**What to produce**
Each line from the start of the entries through the line that contains "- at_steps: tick" should be output exactly, please.

───── Data provided

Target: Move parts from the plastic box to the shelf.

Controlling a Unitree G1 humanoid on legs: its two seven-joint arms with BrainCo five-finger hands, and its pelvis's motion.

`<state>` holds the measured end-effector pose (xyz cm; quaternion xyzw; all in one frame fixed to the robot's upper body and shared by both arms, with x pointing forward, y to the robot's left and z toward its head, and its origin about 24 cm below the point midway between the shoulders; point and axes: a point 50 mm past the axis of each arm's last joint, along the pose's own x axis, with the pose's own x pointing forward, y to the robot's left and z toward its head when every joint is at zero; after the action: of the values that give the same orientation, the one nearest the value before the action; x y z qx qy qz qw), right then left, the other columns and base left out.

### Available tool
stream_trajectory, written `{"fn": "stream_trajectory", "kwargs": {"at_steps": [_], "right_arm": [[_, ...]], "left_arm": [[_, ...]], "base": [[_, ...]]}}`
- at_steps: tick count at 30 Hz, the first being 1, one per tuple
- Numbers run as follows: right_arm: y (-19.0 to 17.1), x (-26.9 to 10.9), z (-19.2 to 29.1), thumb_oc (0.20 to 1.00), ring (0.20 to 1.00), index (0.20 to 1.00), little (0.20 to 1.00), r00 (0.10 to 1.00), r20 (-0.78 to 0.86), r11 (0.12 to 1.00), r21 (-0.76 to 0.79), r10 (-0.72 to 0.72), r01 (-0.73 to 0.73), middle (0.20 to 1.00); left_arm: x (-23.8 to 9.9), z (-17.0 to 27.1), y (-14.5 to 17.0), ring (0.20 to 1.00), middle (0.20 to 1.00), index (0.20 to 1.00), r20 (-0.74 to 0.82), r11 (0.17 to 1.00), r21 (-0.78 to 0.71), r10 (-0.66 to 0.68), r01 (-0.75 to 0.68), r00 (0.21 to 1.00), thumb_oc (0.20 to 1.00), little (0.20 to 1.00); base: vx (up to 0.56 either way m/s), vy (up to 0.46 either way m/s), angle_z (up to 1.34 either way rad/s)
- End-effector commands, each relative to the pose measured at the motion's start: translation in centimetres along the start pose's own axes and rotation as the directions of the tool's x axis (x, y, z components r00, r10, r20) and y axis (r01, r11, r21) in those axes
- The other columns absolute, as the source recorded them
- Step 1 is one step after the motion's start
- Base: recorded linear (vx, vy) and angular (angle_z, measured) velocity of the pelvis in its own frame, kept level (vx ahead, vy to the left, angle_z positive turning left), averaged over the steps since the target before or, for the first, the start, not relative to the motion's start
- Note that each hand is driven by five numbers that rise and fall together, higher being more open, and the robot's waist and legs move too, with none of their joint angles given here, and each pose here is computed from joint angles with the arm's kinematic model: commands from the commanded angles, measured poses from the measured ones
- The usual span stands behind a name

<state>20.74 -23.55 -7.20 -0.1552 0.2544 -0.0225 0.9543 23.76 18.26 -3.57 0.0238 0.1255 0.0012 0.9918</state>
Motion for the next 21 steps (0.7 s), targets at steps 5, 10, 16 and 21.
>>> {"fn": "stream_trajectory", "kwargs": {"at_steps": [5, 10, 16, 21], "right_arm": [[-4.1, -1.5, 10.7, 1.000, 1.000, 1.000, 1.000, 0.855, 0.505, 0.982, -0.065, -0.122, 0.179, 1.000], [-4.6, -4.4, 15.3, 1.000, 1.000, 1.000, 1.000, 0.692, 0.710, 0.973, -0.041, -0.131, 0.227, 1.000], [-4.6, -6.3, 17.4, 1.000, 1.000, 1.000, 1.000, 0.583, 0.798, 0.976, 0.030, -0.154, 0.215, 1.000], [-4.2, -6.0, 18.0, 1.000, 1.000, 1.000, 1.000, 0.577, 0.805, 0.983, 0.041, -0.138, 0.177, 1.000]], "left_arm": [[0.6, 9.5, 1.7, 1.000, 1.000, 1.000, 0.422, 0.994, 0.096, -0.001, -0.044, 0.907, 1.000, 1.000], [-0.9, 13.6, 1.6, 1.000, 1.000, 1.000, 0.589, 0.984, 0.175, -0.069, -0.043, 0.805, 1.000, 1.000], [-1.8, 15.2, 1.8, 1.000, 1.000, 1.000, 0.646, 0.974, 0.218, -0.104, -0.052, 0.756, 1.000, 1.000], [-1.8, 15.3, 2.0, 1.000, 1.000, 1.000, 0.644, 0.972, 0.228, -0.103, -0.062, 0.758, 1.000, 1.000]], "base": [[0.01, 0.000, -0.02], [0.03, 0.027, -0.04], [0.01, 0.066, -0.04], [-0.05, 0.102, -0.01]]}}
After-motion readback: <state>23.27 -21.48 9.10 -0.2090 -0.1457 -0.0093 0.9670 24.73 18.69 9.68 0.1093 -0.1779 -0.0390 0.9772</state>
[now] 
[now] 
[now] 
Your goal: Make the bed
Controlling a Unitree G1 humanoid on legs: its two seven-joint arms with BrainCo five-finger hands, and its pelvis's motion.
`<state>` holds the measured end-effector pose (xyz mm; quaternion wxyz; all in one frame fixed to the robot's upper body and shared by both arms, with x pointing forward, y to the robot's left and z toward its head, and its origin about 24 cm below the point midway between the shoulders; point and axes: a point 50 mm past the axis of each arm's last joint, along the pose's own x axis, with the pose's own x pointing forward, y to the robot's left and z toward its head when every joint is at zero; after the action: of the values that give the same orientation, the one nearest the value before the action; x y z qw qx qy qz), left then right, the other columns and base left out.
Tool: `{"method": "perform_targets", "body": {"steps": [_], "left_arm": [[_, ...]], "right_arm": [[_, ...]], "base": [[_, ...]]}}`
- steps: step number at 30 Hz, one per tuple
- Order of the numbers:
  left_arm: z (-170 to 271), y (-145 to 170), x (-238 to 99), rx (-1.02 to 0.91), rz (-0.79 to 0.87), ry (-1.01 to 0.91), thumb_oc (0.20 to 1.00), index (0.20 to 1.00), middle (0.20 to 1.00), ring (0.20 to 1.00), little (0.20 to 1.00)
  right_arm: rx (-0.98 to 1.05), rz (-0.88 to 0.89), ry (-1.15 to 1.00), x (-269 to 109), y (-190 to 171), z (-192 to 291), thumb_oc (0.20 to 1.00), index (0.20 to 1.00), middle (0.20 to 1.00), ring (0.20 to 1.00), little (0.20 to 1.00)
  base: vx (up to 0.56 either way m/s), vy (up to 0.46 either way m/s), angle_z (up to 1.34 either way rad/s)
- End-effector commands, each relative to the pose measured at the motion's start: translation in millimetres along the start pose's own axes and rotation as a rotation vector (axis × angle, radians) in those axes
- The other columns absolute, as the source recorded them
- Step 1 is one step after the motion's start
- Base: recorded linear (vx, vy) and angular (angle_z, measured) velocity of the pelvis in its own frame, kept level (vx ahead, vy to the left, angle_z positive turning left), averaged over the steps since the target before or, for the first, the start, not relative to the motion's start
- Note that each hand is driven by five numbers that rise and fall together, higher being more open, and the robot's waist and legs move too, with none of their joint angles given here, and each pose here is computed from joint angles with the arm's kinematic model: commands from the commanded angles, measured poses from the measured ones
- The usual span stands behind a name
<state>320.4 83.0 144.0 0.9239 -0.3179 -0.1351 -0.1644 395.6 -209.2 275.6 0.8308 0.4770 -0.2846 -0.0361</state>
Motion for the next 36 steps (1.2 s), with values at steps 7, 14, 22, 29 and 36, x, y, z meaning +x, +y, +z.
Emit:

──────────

**Task answer**
Target: Move parts from the plastic box to the shelf.

Controlling a Unitree G1 humanoid on legs: its two seven-joint arms with BrainCo five-finger hands, and its pelvis's motion.

`<state>` holds the measured end-effector pose (xyz cm; quaternion xyzw; all in one frame fixed to the robot's upper body and shared by both arms, with x pointing forward, y to the robot's left and z toward its head, and its origin about 24 cm below the point midway between the shoulders; point and axes: a point 50 mm past the axis of each arm's last joint, along the pose's own x axis, with the pose's own x pointing forward, y to the robot's left and z toward its head when every joint is at zero; after the action: of the values that give the same orientation, the one nearest the value before the action; x y z qx qy qz qw), right then left, the other columns and base left out.

### Available tool
stream_trajectory, written `{"fn": "stream_trajectory", "kwargs": {"at_steps": [_], "right_arm": [[_, ...]], "left_arm": [[_, ...]], "base": [[_, ...]]}}`
- at_steps: tick count at 30 Hz, the first being 1, one per tuple

There's nothing else to the answer.